Subject: Re: Unicode support in iso9660.
To: None <tech-kern@netbsd.org>
From: der Mouse <mouse@Rodents.Montreal.QC.CA>
List: tech-kern
Date: 11/22/2004 13:20:16
>> (1) it assumes that all filenames are, fundamentally, encoded
>>    character sequences;
> The GTK applications do need to display the filenames using X11.  How
> to do that without assuming that filenames are encoded character
> sequences?

By going the other way, by treating them as octet sequences which, for
display purposes, need to be represented as character sequences.
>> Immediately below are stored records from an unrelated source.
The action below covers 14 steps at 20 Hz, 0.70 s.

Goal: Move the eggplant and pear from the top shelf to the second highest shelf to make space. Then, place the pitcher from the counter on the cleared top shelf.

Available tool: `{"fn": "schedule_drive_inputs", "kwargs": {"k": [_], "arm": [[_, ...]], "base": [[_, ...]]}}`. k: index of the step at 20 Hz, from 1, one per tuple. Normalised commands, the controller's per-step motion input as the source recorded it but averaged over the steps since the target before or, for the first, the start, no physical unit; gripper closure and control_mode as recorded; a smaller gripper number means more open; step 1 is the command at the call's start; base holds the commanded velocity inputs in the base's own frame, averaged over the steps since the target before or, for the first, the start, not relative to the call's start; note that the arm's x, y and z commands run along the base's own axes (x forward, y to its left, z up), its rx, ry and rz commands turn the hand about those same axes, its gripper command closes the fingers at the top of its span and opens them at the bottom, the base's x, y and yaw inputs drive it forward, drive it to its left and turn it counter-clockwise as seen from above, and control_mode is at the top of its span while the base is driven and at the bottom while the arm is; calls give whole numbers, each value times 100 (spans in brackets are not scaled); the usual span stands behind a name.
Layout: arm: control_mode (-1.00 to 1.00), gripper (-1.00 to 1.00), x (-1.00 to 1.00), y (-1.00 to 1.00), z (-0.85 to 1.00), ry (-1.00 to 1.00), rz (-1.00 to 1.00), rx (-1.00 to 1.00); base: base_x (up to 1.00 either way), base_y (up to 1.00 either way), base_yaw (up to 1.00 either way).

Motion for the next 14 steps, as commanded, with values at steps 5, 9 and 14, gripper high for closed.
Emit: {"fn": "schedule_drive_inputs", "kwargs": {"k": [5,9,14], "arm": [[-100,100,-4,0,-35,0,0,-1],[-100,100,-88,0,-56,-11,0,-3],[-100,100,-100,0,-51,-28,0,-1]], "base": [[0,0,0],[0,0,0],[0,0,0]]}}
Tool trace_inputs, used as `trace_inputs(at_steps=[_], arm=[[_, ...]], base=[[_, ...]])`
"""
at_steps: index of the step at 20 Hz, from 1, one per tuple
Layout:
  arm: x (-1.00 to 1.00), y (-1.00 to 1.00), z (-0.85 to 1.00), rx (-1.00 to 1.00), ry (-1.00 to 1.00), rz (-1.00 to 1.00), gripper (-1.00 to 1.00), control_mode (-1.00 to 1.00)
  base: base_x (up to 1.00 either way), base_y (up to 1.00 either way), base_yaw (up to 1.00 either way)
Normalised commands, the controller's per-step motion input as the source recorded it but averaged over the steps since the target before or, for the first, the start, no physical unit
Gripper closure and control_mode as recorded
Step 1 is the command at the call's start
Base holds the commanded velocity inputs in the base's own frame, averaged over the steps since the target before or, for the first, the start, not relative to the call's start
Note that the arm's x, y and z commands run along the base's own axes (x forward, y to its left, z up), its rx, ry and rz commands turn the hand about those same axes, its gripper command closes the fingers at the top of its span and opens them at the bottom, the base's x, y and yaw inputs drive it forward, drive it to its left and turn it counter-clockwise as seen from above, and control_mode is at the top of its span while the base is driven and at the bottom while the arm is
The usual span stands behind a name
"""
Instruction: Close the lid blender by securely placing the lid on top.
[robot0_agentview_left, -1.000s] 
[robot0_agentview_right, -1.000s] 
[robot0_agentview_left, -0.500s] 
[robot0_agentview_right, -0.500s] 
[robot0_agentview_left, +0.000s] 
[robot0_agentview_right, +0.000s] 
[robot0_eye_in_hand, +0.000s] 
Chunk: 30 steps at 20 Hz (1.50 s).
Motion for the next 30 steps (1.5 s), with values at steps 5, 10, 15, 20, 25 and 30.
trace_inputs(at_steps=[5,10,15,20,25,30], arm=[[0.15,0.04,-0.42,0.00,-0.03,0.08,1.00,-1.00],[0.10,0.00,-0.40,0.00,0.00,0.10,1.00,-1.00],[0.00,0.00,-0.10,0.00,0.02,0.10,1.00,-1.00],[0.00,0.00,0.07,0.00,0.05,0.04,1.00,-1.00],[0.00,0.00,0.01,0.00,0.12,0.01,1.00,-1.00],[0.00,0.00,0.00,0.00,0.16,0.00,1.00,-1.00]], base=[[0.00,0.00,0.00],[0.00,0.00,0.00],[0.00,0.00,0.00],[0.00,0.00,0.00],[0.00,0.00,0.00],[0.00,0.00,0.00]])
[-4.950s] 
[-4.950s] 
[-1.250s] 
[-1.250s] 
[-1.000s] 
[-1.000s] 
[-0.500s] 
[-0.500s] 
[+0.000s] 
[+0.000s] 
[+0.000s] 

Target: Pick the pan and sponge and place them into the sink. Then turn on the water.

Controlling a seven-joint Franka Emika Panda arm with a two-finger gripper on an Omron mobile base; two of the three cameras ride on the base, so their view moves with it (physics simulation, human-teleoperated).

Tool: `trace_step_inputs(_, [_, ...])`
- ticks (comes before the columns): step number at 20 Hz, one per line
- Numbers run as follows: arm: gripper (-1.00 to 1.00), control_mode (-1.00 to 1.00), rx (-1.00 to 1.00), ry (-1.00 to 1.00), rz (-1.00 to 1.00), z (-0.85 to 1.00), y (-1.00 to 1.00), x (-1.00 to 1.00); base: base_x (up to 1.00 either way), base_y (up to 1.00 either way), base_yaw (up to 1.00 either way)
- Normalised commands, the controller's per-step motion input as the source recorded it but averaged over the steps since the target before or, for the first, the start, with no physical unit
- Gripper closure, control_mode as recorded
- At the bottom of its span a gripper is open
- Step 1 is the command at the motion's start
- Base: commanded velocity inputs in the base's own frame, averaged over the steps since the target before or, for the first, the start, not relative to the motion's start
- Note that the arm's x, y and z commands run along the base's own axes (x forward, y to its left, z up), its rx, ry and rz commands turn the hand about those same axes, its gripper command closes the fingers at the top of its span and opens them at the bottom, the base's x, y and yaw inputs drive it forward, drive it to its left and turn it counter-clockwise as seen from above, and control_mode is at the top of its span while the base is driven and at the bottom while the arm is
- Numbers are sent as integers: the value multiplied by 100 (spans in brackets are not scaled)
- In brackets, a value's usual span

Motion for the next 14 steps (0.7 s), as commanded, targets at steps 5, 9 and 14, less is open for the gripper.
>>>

What method of converting the octet sequences to character sequences is
best depends on factors which a program cannot really determine without
human help - for one thing, the implicit comparative behind "best" is
largely human-driven.

For filenames that fundamentally *are* character sequences (most
keyboard-entered filenames, for example), ideally, you want to use the
converse of the mapping that was used to convert those characters to
octets.  UTF-8 works fairly well for most of these, actually; the only
problems with it are (a) assuming that everyone has Unicode fonts -
don't forget that a lot of filesystem programs don't use X directly -
and (b) not all keyboard-entered names are fundamentally characters; in
some cases the idea is "type something that will give me the octet
sequence this other piece of code generated".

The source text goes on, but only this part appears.